Exercise details:
For every entry below, give it back exactly and leave out any image.

Records provided:
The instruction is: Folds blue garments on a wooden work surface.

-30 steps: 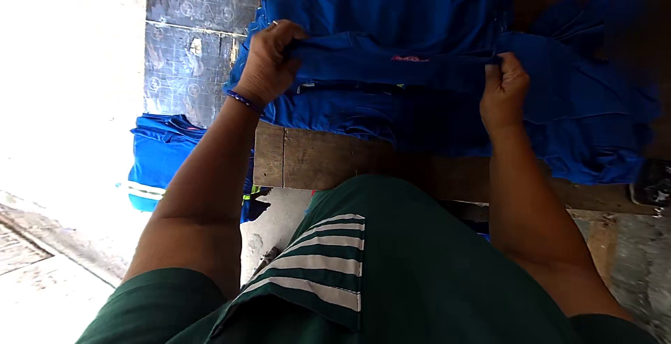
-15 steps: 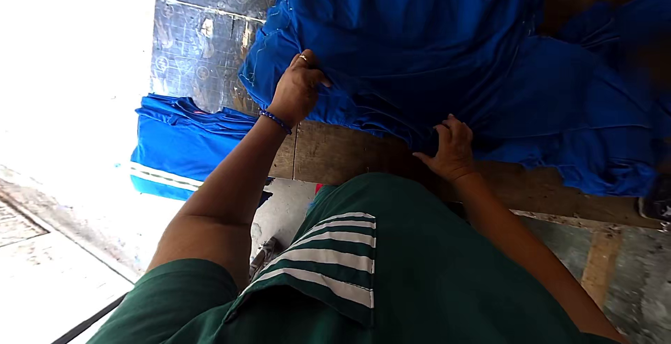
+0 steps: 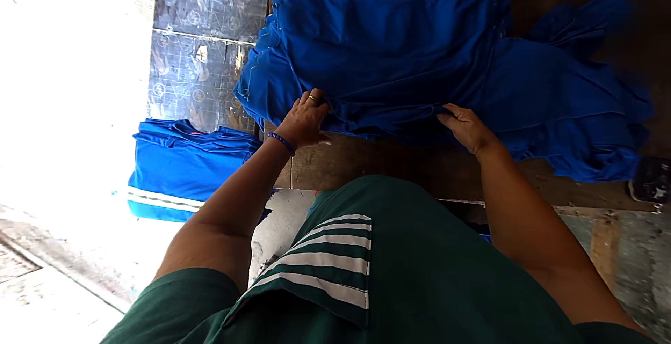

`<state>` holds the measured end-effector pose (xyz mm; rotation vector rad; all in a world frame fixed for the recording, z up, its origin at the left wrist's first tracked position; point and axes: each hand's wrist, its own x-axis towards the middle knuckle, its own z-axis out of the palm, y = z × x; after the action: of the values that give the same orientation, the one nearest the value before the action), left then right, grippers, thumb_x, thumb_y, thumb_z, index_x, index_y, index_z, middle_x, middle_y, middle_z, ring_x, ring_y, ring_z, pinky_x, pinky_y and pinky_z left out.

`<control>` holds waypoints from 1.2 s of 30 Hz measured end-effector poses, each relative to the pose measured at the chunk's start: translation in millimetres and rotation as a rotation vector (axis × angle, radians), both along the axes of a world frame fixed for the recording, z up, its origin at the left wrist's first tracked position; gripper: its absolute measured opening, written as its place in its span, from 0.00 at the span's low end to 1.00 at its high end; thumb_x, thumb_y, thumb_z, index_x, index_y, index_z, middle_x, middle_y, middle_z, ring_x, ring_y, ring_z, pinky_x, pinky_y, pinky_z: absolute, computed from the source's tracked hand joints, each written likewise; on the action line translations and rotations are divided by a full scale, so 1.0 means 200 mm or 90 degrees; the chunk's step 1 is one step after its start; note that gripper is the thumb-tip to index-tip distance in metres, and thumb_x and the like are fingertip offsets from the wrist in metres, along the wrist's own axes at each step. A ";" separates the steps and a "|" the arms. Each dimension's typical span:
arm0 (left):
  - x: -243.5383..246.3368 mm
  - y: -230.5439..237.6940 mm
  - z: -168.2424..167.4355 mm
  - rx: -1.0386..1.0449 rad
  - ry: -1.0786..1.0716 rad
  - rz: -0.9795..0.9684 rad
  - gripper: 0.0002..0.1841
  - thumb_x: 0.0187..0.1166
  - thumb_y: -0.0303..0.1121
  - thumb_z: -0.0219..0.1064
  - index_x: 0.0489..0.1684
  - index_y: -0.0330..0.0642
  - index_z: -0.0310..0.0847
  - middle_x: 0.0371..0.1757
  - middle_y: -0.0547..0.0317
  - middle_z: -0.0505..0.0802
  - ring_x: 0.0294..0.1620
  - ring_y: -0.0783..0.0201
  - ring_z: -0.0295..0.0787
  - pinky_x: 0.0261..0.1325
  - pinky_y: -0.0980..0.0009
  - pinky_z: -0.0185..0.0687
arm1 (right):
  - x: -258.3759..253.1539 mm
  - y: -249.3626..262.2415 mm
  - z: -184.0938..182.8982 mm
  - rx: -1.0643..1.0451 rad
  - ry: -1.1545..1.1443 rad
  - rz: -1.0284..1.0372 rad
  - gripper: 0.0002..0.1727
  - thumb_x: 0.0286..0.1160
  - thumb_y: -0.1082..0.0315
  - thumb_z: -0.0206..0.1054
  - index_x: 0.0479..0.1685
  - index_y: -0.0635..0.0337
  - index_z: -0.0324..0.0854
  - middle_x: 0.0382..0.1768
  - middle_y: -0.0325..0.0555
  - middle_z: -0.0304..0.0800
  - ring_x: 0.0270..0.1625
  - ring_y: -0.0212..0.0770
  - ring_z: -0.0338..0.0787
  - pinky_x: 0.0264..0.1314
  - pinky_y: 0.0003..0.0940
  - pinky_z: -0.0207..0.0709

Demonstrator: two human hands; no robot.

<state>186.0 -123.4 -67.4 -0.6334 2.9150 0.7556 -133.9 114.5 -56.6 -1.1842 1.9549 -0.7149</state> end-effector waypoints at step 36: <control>-0.15 -0.30 0.27 0.055 0.240 0.104 0.15 0.83 0.24 0.52 0.63 0.27 0.73 0.45 0.38 0.90 0.43 0.54 0.89 0.52 0.60 0.82 | 0.20 0.05 -0.13 -0.157 0.320 -0.128 0.17 0.81 0.71 0.63 0.58 0.78 0.84 0.60 0.73 0.87 0.67 0.71 0.84 0.74 0.72 0.64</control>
<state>156.1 -184.0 -14.0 -0.8071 3.1668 1.1258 -93.0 124.5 -82.3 -1.4311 2.4839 -0.8395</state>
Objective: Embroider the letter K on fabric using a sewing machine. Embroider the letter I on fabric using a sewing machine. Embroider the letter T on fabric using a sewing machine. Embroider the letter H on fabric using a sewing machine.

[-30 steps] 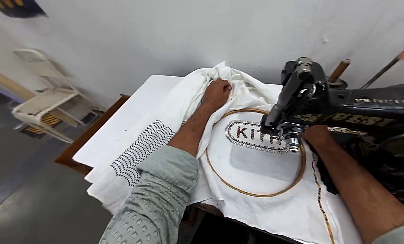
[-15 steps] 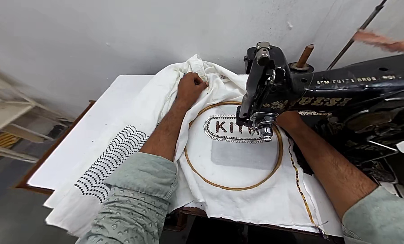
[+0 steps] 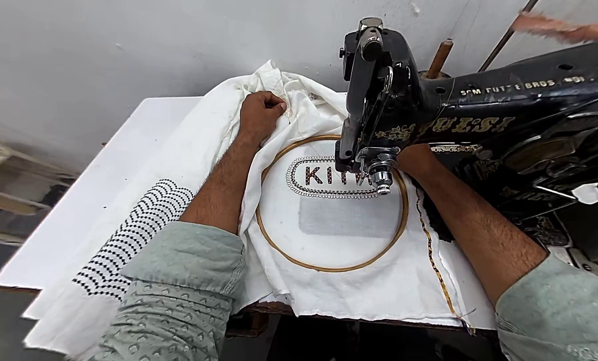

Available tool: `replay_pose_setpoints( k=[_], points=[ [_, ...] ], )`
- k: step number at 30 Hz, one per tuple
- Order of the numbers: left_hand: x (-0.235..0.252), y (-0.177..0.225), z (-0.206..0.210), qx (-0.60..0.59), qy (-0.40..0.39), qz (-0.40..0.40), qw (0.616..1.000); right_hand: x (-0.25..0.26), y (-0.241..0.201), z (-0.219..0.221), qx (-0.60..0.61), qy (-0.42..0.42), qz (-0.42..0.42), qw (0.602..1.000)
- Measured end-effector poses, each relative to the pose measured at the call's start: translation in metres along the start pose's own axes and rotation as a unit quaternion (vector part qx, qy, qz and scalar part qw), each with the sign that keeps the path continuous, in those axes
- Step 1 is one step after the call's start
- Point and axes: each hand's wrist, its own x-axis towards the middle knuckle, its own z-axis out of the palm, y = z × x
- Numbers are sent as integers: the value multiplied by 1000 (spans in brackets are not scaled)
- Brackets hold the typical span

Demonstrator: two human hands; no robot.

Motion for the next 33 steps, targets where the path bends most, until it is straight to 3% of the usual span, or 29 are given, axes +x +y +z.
replay_pose_setpoints(
  k=[7,11,14,18,28,33],
  points=[
    [1,-2,0,-62,37,-5,997,-4,-4,-4,14,-8,7,1000],
    [2,-4,-1,-62,17,5,998,-4,-11,-10,-2,-58,46,997],
    [2,-5,0,-59,16,1,998,-4,-4,-3,13,-20,20,1000],
    [2,-3,-1,-99,43,-15,994,0,2,3,3,-5,53,999],
    [5,-9,0,-137,41,-1,990,11,31,31,31,166,75,983],
    [3,-5,0,-138,33,-15,990,11,35,32,42,163,78,983]
  ],
)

Answer space:
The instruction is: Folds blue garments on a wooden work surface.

-30 steps: 
-15 steps: 
+0 steps: 

`<state>` holds the measured end-effector pose (xyz mm; rotation vector rad; all in a world frame fixed for the recording, z up, its origin at the left wrist's first tracked position; point and axes: each hand's wrist, its own x-axis towards the middle knuckle, its own z-axis out of the palm, y = z × x; after the action: of the values that give the same orientation, the one nearest the value before the action), left then right, grippers, thumb_x, thumb_y, thumb_z, index_x, index_y, index_z, middle_x, middle_y, middle_z, ring_x, ring_y, ring_z, pinky_x, pinky_y and pinky_z left out.

`<control>` holds waypoints from 1.2 s of 30 Hz measured end-effector poses, each relative to the pose measured at the chunk's start: translation in millimetres and rotation as a rotation vector (axis × angle, radians), both along the axes of a world frame fixed for the recording, z up, its origin at the left wrist's first tracked position; gripper: its absolute measured opening, written as its place in its span, from 0.00 at the span's low end to 1.00 at its high end; thumb_x, thumb_y, thumb_z, index_x, index_y, index_z, middle_x, middle_y, middle_z, ring_x, ring_y, ring_z, pinky_x, pinky_y, pinky_z: absolute, computed from the source's tracked hand joints, each written likewise; on the action line translations and rotations are divided by a full scale, so 1.0 means 200 mm or 90 degrees; the chunk's step 1 is one step after its start; note that gripper is the thumb-tip to index-tip distance in metres, and thumb_x and the like are fingertip offsets from the wrist in metres, along the wrist's own axes at each step. A ";" separates the steps and a "|" the arms. Each dimension's typical span:
arm0 (left):
  - x: -243.5383..246.3368 mm
  - y: -230.5439..237.6940 mm
  - z: -168.2424..167.4355 mm
  - rx: -1.0386..1.0449 rad
  - ry: -1.0786..1.0716 rad
  - rz: -0.9795..0.9684 rad
  - gripper: 0.0002..0.1841
  - thumb_x: 0.0187..0.1166
  - thumb_y: -0.0303..0.1121
  - thumb_z: -0.0219..0.1064
  - index_x: 0.0489..0.1684
  - index_y: -0.0330..0.0642
  - index_z: -0.0310..0.0847
  - middle_x: 0.0371..0.1757
  - middle_y: -0.0547..0.0317
  - middle_z: -0.0505..0.0802
  - ring_x: 0.0294..0.1620
  - ring_y: -0.0783..0.0201
  - ring_z: -0.0295..0.0787
  - pinky_x: 0.0261..0.1325
  - pinky_y: -0.0980..0.0009
  - pinky_z: -0.0185..0.0687
arm1 (right):
  - x: -258.3759..253.1539 mm
  - y: -249.3626..262.2415 mm
  - z: -184.0938..182.8982 mm
  - rx: -1.0643..1.0451 rad
  - ry: -1.1545..1.1443 rad
  - rz: -1.0284..1.0372 rad
  - gripper: 0.0002..0.1727
  - thumb_x: 0.0286..0.1160
  - thumb_y: -0.1082..0.0315
  - thumb_z: -0.0206..0.1054
  - index_x: 0.0479..0.1685
  - index_y: -0.0635..0.0337
  - index_z: -0.0324..0.0854
  - middle_x: 0.0382..0.1768
  - middle_y: -0.0325..0.0555
  - middle_z: -0.0304..0.0800
  - ring_x: 0.0270..0.1625
  - ring_y: -0.0212..0.0770
  - ring_z: -0.0338..0.0787
  - pinky_x: 0.0264..0.1314
  - pinky_y: 0.0003..0.0940
  - pinky_z: -0.0207..0.0709

Demonstrator: two human hands; no robot.

<state>186.0 -123.4 -67.4 -0.6334 2.9150 0.7556 -133.9 114.5 -56.6 -1.1842 1.9549 -0.7149</state> end-effector waypoints at step 36: <control>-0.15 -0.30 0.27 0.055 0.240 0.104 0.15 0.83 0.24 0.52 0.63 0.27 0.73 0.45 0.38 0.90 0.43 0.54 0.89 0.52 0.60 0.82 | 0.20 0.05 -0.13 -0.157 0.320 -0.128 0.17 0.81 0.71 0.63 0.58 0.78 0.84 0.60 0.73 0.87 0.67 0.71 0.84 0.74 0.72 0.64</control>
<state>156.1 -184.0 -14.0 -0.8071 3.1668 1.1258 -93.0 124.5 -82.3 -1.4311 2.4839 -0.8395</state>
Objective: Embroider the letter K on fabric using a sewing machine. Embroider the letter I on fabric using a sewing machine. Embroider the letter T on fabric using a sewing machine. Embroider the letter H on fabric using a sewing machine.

[-30 steps] 
[-15 steps] 
[+0 steps] 

Available tool: `replay_pose_setpoints( k=[_], points=[ [_, ...] ], )`
- k: step number at 30 Hz, one per tuple
- Order of the numbers: left_hand: x (-0.235..0.252), y (-0.177..0.225), z (-0.206..0.210), qx (-0.60..0.59), qy (-0.40..0.39), qz (-0.40..0.40), qw (0.616..1.000); right_hand: x (-0.25..0.26), y (-0.241..0.201), z (-0.219..0.221), qx (-0.60..0.61), qy (-0.42..0.42), qz (-0.42..0.42), qw (0.602..1.000)
- Measured end-effector poses, each relative to the pose measured at the call's start: translation in metres along the start pose's own axes and rotation as a unit quaternion (vector part qx, qy, qz and scalar part qw), each with the sign that keeps the path continuous, in those axes
- Step 1 is one step after the call's start
- Point and axes: each hand's wrist, its own x-axis towards the middle knuckle, its own z-axis out of the palm, y = z × x
- Numbers are sent as integers: the value multiplied by 1000 (spans in brackets are not scaled)
- Brackets hold the typical span

Demonstrator: two human hands; no robot.

Motion for the next 33 steps, targets where the path bends most, until it is straight to 3% of the usual span, or 29 are given, axes +x +y +z.
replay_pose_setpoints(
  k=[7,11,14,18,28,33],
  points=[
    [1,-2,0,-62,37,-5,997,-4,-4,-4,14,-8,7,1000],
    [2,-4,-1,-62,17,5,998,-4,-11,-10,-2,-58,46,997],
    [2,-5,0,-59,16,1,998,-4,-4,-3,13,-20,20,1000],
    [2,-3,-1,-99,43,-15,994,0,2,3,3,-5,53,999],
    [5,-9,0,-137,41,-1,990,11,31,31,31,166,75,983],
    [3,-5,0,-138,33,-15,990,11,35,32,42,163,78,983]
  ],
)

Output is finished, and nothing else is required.